About the Role:
Arevna is partnering with an innovative and growth-focused medical device manufacturer to recruit a Regulatory Specialist with hands-on experience in 510(k) submissions and MDSAP compliance. This is a fantastic opportunity to join a company committed to delivering high-quality, compliant products to global markets.
Key Responsibilities:
* Lead or support the preparation and submission of FDA 510(k) applications for Class II medical devices.
* Ensure the company’s Quality Management System and product documentation meet MDSAP audit requirements across applicable markets (e.g., US, Canada, Australia, Brazil, Japan).
* Liaise with cross-functional teams to compile technical documentation and support global regulatory strategies.
* Interpret and implement evolving regulatory requirements in target markets.
* Act as a point of contact during audits and inspections, including FDA, MDSAP, and notified body reviews.
* Maintain comprehensive and organized regulatory files for both pre-market and post-market activities.
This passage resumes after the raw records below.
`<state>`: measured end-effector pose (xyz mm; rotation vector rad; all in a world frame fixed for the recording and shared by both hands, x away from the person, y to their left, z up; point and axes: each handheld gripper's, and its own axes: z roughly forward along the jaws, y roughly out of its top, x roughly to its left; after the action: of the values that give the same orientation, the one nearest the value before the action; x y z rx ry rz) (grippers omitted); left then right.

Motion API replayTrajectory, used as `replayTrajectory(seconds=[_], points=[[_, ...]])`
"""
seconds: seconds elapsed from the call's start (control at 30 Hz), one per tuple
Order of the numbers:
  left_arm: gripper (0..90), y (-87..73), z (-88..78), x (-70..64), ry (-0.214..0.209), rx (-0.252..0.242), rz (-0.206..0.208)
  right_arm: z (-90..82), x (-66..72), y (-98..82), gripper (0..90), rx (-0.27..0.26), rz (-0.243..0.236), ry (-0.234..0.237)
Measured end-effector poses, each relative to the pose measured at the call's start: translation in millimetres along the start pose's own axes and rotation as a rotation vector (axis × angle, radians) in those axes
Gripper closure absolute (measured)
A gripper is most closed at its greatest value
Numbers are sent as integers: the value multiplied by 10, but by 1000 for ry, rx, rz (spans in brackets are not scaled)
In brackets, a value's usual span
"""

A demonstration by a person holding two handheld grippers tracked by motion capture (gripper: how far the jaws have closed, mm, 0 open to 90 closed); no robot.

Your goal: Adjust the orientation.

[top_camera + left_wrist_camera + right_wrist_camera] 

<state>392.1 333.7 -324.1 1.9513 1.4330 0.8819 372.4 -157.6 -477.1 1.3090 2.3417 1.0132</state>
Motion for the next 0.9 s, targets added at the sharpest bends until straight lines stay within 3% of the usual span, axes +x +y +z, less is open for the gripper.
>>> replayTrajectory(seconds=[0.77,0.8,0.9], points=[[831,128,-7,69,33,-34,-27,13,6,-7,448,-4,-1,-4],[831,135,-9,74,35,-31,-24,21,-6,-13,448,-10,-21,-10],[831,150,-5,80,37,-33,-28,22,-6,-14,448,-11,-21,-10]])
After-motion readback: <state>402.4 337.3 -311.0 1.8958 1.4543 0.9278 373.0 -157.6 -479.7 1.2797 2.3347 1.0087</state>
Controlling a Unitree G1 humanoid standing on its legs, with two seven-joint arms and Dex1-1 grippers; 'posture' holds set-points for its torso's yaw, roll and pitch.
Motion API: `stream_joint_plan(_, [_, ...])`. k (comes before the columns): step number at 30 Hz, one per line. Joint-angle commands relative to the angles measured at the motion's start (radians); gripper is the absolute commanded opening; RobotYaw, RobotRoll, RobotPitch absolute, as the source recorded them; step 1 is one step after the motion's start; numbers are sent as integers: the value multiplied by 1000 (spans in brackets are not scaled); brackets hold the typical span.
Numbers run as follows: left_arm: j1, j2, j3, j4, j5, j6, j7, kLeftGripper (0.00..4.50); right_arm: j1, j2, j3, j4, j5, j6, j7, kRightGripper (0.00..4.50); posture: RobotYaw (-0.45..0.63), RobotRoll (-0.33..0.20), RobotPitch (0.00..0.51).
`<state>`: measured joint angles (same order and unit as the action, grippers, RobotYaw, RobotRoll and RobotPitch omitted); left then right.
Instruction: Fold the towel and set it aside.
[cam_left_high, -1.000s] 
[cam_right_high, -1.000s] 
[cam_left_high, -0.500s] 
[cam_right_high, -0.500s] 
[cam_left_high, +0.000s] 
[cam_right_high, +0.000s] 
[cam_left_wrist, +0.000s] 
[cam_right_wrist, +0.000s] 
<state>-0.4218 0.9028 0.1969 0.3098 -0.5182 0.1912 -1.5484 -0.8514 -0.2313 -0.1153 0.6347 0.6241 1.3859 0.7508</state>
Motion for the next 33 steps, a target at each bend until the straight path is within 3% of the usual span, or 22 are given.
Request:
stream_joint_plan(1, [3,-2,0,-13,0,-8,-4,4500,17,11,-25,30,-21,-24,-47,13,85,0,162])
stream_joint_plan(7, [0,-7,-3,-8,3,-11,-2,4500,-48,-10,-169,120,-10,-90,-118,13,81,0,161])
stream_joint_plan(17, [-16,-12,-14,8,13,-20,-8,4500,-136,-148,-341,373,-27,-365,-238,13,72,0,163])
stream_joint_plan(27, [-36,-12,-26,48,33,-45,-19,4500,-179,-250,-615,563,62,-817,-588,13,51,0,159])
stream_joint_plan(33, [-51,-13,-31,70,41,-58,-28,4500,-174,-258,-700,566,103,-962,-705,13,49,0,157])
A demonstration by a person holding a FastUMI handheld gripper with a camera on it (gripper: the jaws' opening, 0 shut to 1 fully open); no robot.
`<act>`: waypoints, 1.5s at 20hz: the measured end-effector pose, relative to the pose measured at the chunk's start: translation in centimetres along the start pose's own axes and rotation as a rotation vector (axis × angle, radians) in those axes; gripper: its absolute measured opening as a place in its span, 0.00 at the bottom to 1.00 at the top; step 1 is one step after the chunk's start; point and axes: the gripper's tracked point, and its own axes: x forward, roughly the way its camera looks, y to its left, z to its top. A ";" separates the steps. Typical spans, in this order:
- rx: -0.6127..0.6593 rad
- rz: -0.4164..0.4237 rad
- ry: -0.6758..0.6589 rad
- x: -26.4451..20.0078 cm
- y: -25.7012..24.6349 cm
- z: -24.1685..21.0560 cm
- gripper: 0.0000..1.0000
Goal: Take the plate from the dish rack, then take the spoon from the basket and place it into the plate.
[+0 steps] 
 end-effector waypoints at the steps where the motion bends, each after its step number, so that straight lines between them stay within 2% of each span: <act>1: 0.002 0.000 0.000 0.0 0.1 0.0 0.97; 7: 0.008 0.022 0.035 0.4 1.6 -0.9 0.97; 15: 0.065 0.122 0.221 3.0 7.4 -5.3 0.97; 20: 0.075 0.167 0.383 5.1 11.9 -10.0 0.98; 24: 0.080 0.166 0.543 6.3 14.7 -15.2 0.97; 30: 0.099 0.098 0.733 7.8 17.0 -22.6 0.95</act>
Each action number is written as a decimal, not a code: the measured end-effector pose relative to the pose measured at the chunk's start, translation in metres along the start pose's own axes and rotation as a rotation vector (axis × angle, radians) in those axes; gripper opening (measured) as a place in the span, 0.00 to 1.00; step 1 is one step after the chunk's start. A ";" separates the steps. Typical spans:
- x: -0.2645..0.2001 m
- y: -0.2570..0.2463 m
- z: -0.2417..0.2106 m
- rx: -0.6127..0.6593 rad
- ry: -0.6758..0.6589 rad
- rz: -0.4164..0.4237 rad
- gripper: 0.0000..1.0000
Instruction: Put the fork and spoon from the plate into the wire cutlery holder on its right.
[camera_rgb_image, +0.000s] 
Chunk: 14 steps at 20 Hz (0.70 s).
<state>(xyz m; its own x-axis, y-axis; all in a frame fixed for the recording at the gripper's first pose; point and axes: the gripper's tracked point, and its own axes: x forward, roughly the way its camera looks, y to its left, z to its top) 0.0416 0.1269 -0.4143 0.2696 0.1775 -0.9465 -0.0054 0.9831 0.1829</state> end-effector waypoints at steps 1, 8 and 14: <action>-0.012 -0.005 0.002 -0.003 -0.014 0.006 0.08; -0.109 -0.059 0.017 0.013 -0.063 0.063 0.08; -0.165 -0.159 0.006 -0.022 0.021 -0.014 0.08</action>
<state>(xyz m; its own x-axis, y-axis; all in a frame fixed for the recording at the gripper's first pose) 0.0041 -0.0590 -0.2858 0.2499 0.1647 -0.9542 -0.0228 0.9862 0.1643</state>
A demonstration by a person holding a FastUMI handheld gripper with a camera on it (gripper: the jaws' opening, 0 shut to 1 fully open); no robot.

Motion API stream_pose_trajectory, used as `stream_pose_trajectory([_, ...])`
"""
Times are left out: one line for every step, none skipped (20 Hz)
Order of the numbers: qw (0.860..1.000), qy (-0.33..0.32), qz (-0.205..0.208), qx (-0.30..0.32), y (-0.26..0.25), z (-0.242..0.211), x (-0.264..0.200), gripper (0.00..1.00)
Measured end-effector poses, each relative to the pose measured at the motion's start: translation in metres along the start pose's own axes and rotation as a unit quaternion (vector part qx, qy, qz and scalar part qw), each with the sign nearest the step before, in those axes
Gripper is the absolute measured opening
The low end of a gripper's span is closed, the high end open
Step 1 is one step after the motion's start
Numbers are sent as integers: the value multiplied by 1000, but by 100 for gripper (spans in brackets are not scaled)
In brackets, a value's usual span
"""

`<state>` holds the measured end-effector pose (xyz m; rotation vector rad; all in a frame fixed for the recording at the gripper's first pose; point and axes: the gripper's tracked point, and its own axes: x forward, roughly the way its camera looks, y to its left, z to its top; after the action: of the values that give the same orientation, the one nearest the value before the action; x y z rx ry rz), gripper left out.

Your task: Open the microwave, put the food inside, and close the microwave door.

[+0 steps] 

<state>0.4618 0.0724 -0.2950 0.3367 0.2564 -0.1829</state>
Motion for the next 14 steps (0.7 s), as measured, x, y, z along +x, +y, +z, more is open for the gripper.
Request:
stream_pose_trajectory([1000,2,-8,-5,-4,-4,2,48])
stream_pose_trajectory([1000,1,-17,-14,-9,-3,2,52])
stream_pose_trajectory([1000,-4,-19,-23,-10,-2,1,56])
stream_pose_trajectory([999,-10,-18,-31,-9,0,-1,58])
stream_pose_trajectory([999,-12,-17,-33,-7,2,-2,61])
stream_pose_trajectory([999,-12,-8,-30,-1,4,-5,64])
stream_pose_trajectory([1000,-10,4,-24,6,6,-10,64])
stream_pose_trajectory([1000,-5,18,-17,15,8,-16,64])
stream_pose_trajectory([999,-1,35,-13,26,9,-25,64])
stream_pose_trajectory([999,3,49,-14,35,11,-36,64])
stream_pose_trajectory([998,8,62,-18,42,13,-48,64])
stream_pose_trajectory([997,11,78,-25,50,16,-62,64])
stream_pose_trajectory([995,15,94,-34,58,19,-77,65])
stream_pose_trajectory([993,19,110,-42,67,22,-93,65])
* Support post-market regulatory compliance, including vigilance reporting and regulatory updates.
Candidate Profile:
* Bachelor’s degree in Regulatory Affairs, Life Sciences, Engineering, or a related discipline.
* Minimum 3 years of experience in regulatory affairs within the medical device industry.
* Demonstrated experience preparing and submitting FDA 510(k) applications.
* Solid understanding of and practical experience with MDSAP requirements.
* Knowledge of international medical device regulations (e.g., FDA, EU MDR, ISO 13485, Health Canada, TGA, ANVISA).
* Strong organizational and project management skills.
* Excellent communication and interpersonal skills.
* RAC certification or similar credential is a plus.